Edwards was born in Houston in 1937 and went to college in California. He has traveled widely in Europe, Africa and the Caribbean. He has been teaching art in universities almost nonstop since 1964 and has received fellowships from the National Endowment for the Arts and the Guggenheim Memorial Foundation. In 1970 he had an installation in the downstairs gallery of the Whitney Museum of American Art. He has shown around the United States and has realized large sculpture commissions in several cities.
Yet he remains largely unknown. When Dr. Campbell mounted an Edwards show at the Studio Museum in 1978, the lack of response shocked her. ''It was like nothing, like the show didn't happen,'' she said. ''It was scary. It was chilling.'' Edwards's iconography is provocative. His public works include chains as tall as people, his arches and post and lintels suggest pre-industrial architecture, his disks the sun and moon. His ongoing series of ''rockers'' swings out of the rocking chair of his grandmother Cora. His ''Lynch Fragments'' are his most private and familiar works.
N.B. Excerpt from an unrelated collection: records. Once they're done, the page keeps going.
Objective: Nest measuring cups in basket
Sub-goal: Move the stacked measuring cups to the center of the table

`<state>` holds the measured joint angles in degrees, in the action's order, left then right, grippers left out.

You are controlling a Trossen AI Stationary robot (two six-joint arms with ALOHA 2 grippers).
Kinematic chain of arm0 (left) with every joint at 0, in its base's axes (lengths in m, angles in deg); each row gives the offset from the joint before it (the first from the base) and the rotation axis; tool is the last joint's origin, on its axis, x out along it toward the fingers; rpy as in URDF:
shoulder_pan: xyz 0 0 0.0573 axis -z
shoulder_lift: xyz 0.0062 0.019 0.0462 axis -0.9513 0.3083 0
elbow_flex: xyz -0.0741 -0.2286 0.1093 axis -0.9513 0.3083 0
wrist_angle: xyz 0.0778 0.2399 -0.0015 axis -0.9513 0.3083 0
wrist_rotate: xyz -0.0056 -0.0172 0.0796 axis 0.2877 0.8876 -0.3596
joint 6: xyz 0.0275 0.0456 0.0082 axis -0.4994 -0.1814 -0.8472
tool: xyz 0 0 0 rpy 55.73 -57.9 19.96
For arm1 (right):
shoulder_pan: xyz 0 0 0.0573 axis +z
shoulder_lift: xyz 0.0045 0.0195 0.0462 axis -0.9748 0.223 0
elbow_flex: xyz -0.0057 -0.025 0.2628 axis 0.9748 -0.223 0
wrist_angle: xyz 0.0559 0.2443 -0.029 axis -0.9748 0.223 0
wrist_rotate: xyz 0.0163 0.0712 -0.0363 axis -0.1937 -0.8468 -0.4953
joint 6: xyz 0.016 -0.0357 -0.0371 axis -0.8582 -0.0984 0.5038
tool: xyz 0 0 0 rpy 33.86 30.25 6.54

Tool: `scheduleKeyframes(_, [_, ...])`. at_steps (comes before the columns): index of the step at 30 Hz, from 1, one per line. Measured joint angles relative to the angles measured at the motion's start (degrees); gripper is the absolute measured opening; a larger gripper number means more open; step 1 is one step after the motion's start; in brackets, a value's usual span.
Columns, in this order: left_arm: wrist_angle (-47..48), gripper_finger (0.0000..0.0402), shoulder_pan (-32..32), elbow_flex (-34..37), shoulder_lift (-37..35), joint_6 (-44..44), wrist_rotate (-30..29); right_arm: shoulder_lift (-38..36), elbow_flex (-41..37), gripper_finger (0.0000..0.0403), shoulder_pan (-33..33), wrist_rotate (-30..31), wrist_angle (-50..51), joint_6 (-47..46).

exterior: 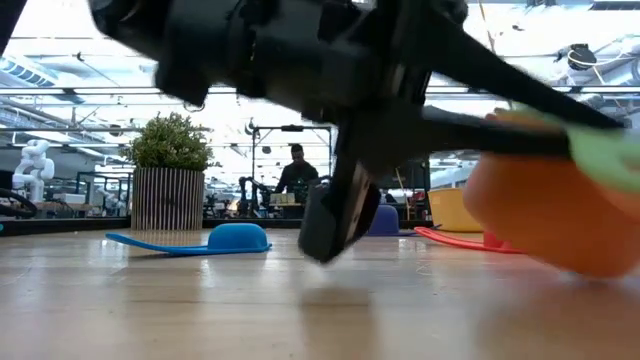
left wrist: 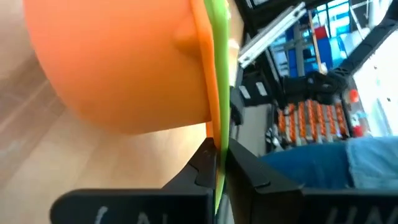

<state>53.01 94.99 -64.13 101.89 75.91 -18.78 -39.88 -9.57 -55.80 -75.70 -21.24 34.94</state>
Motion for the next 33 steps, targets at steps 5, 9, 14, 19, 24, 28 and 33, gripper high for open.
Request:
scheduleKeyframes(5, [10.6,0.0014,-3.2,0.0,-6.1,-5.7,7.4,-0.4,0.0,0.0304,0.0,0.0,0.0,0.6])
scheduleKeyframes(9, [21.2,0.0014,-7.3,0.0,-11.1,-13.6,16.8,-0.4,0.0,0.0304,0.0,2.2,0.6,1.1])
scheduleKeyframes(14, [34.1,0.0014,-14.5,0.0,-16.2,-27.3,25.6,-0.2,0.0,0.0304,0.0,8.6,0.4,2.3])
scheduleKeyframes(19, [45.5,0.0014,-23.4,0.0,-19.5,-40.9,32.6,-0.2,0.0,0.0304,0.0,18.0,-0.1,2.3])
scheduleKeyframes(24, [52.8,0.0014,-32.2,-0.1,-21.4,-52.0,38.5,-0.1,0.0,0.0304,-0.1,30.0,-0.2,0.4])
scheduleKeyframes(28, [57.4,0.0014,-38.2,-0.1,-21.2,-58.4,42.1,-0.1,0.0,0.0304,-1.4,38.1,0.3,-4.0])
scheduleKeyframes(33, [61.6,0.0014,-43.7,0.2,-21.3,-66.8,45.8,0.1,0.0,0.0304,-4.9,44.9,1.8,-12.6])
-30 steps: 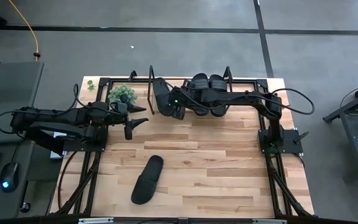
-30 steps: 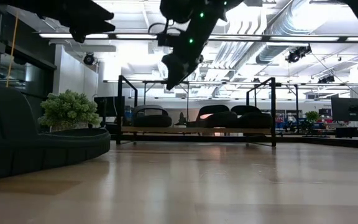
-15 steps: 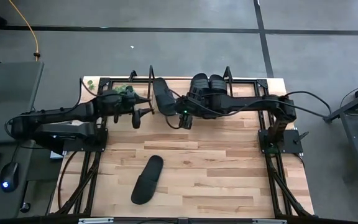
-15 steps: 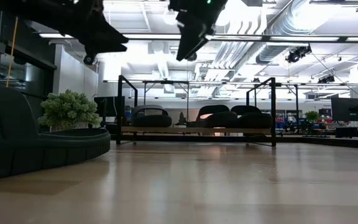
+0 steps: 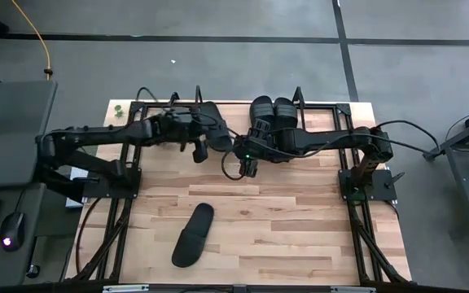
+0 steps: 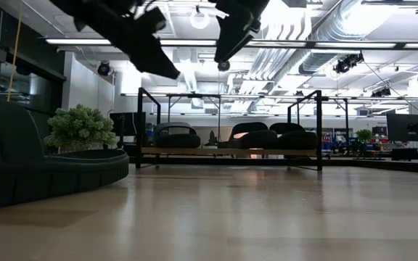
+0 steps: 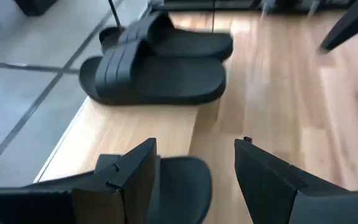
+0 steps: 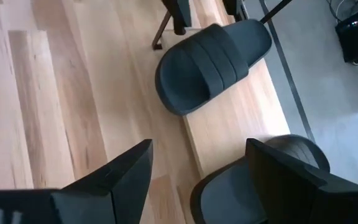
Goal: Pick and place slides into the shelf
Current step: Put the black slide on the shelf
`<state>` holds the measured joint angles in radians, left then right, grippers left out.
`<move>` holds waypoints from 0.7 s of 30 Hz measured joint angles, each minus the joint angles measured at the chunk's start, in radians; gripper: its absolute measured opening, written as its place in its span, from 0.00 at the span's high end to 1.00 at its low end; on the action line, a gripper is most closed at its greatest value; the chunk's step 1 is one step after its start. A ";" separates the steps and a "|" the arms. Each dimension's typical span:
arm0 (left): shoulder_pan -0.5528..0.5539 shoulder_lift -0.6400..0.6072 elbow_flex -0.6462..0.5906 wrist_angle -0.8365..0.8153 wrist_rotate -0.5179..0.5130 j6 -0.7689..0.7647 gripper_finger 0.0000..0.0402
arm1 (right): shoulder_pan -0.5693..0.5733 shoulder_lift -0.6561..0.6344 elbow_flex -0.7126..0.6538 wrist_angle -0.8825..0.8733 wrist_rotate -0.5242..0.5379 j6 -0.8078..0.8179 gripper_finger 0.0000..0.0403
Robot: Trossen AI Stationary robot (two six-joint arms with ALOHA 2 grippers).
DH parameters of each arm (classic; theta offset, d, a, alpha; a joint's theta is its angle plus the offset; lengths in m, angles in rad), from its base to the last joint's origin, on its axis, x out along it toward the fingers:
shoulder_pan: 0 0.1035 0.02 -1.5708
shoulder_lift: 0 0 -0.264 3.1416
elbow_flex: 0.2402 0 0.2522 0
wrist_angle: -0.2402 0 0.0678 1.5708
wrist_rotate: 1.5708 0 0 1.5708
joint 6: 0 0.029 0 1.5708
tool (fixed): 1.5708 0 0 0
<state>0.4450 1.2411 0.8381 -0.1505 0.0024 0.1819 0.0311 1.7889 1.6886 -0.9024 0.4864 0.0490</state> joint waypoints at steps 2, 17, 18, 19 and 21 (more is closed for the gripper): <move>0.001 0.040 0.030 -0.017 -0.018 0.024 0.50 | 0.008 0.000 0.000 -0.021 0.004 0.012 0.38; 0.031 0.185 0.114 -0.009 -0.016 0.157 0.50 | 0.088 0.000 0.000 -0.110 0.031 0.083 0.38; 0.041 0.194 0.117 -0.010 -0.009 0.155 0.50 | 0.093 0.000 0.000 -0.110 0.034 0.084 0.38; 0.050 0.203 0.120 -0.010 0.002 0.155 0.50 | 0.099 0.000 0.000 -0.110 0.037 0.084 0.38; 0.066 0.227 0.129 -0.008 0.021 0.155 0.50 | 0.110 0.000 0.000 -0.110 0.040 0.085 0.38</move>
They include chains, hammers, vises - objects identified with the labor of and violence to slaves. ''Mel is from the South,'' Kinshasha Conwill said, ''where lynching is a reality.''
The ''Lynch Fragments'' have gone through three phases: 1963-66, 1973 and 1978 to the present. There are now well over 100. They are small reliefs, as big as a face, never so large that they could not be held in the hand. Many have African titles. Some of the tools in them are found, some created. These dense chunks of steel are welded together, sometimes slowly, sometimes, it seems, improvisationally, into constructions that hector, rage, seduce and sing.
The sculptures reflect the interest in welded steel and abstraction during the civil rights years in which they were conceived. They also reflect the wish of many black artists to take images that debased blacks and make them defiant. The frontality and projecting horseshoes, links, nails and stakes help make the ''Lynch Fragments'' confrontational. You cannot look at these almost indestructible forms without feeling the weight of the history branded into them.
In another important reversal, it is not Western art that validates African art, which was essentially the case in the ''Primitivism'' show at the Museum of Modern Art in 1984, but rather the purpose and power of African art that validate the methods and formal concerns of the West. Without welded steel sculpture and modernist abstraction, the ''Lynch Fragments'' would not exist. But these sculptures function like African fetishes and masks. They are perceived as functional, as objects to protect, heal, celebrate and accuse.
These works have a great deal to do with transformation. Edwards's understanding of the language of sculpture enables him to take emblems of personal and racial history and shape them into statements of affirmation. The struggle to make sense of the rawest emotional stuff is something just about everyone can relate to. The sculptural intelligence and psychological courage establish a common ground that makes the particular subject matter unforgettable. Like so much first-rate art, the ''Lynch Fragments'' of Mel Edwards are about remembering and overcoming.